Pompeo was a Republican congressman from Kansas before President Donald Trump tapped him to serve as director of the Central Intelligence Agency, and after that, as the nation’s top diplomat. Because Pompeo is a key member of Trump’s Cabinet, overt efforts to recruit him to run for Senate could be verboten. But top Republicans are eagerly promoting the idea, hoping it entices the secretary of state to re-enter electoral politics.
“Everybody wants Mike Pompeo. He would clear the field and cruise to a general election victory in a state where Republicans had mixed success last cycle,” a senior Republican strategist said. “Everybody who cares about maintaining our Senate majority wants him to be our candidate.”

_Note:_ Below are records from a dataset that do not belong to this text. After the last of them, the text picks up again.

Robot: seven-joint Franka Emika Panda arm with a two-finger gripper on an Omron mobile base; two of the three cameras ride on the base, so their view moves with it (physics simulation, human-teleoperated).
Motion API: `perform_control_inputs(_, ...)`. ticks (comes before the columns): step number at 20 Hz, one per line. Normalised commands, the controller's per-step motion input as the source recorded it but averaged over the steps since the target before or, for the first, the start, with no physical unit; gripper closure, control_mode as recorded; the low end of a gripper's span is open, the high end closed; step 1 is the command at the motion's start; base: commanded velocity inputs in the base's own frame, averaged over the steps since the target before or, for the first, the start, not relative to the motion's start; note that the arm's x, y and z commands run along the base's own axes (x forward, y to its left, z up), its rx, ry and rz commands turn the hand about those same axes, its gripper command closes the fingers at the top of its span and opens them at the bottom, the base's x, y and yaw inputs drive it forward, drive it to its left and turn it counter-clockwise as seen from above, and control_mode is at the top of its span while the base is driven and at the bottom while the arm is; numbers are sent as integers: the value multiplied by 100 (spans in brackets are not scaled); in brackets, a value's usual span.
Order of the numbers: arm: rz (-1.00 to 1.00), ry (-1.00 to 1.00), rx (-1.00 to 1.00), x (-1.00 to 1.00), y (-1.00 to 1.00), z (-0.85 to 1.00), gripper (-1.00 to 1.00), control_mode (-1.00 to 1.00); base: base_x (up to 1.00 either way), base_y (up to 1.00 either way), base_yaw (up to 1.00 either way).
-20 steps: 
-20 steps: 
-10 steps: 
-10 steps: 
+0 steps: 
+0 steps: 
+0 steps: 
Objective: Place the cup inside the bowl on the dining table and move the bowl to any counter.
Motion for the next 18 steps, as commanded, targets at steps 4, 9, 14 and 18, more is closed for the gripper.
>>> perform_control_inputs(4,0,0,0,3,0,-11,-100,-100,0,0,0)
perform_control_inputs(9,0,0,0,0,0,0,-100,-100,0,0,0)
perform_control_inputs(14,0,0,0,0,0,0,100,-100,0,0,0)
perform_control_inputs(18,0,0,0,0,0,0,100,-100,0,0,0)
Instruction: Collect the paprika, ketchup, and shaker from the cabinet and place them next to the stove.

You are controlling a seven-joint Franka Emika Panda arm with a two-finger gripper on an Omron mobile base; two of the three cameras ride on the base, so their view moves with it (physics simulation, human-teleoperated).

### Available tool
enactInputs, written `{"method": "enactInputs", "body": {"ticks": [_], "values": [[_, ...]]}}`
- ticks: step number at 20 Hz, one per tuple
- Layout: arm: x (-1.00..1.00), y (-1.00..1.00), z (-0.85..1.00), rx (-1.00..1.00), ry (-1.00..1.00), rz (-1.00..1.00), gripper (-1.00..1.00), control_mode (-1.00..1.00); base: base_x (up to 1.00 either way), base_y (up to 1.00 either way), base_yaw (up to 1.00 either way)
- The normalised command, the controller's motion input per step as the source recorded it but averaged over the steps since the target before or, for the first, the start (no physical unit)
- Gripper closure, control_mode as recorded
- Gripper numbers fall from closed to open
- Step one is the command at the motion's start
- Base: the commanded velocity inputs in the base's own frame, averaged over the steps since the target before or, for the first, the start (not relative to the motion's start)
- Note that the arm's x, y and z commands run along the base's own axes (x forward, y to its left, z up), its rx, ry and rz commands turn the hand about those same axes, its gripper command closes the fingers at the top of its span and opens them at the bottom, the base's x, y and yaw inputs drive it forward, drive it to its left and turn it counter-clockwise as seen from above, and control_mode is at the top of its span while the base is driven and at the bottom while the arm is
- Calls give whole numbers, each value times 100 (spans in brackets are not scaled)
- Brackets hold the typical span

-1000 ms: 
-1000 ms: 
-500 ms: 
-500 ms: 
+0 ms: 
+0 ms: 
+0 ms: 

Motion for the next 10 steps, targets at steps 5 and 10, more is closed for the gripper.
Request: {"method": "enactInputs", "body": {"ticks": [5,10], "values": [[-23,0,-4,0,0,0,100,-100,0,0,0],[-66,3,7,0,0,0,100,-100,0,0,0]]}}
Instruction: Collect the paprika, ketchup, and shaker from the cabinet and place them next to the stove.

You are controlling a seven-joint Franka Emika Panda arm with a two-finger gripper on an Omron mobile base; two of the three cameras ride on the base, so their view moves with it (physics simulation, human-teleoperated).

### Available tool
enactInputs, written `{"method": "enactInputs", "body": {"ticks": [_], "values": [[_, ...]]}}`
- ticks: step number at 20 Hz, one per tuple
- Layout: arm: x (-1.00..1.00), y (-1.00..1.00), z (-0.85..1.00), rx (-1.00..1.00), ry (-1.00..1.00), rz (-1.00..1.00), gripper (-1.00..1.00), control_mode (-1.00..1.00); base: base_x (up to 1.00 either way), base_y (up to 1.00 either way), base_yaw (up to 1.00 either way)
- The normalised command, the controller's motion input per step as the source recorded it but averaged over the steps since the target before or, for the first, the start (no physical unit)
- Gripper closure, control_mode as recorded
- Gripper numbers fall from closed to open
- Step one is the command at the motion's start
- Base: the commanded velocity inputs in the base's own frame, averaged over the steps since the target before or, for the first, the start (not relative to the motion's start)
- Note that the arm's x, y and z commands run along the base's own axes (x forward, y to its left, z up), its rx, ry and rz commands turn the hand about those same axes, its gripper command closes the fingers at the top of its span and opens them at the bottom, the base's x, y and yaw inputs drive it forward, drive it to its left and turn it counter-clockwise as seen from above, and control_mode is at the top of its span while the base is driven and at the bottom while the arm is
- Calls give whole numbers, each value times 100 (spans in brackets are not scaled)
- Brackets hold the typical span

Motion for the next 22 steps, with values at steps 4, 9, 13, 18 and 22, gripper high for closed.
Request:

In the 2018 midterm elections, the Democratic Party flipped the Kansas governor’s mansion and a suburban Kansas City House seat in the eastern part of the state. There were other signs, too, of political erosion for the Republican Party in the perennially red state. In Pompeo, Republicans see a politically formidable figure who, despite working for Trump, hails from the traditional wing of the GOP and could appeal to a broader Kansas electorate and hold the Senate seat with ease.
Roberts, 82, narrowly survived a Republican primary in 2014 against an upstart Tea Party challenger before cruising to victory in the general election against a Democrat-aligned independent. However, Roberts experienced a rocky general election campaign, only breaking away toward the end of the race. On Friday, the senator said he would serve out the remainder of his current term but not stand for re-election.
“I intend to sprint to the finish line,” Roberts said during an announcement in Manhattan, Kan.
Roberts, serving his fourth term in the Senate, was in the House before that and has worked in Washington for decades.